### Assignment
Your task is to copy every line below that contains the word "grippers".

..........

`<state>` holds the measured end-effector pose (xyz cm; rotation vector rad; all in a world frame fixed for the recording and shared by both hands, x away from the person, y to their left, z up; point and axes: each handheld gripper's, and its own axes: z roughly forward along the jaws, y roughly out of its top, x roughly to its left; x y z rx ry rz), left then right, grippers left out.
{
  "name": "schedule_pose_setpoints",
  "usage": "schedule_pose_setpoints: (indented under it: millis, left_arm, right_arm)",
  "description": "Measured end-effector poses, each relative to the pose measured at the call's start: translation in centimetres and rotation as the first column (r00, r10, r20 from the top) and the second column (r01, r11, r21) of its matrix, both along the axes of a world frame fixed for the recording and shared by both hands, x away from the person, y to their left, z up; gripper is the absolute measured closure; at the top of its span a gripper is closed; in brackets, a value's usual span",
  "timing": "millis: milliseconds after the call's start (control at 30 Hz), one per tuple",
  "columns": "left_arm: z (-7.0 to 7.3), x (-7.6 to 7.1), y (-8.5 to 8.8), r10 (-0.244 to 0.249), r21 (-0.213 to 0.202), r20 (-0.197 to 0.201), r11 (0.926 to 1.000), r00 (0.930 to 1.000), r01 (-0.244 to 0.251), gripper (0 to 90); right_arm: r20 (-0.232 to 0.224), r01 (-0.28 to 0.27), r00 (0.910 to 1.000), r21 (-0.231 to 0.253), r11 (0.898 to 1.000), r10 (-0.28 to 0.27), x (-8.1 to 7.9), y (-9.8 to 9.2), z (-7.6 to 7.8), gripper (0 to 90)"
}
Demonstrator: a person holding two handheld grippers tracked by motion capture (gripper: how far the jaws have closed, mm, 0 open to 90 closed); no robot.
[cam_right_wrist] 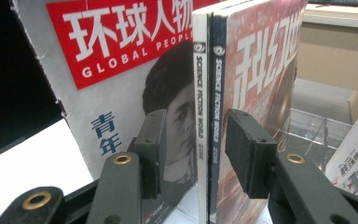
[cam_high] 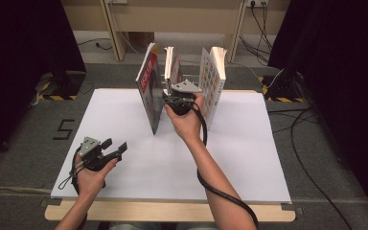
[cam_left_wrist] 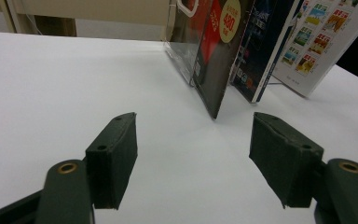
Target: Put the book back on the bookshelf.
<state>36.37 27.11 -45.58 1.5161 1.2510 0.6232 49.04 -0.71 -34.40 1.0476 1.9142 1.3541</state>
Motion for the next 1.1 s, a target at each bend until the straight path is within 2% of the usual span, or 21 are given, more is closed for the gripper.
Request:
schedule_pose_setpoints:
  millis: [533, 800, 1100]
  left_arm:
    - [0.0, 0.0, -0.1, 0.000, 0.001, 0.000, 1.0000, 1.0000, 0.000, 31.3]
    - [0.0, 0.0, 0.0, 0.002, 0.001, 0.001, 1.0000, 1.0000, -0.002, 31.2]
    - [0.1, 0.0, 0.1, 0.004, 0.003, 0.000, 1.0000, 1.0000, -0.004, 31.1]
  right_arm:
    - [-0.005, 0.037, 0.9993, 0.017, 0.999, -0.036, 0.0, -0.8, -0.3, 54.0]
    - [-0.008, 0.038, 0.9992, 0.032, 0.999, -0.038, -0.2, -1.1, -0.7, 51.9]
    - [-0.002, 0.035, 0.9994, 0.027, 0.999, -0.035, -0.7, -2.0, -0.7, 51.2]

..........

### Task output
`<state>` holds the measured end-effector pose (xyz cm; rotation vector rad; all in a world frame fixed for the recording and shared by both hands, x away from the person, y to their left, z up; point and axes: each handheld gripper's, and its own axes: z roughly forward along the jaws, y roughly out of its top, x roughly to its left; x y z rx ry rz), left then right, grippers left out.
Demonstrator: a person holding two handheld grippers tracked by motion capture (gripper: how far the jaws have closed, mm, 0 open to 90 closed); no robot.

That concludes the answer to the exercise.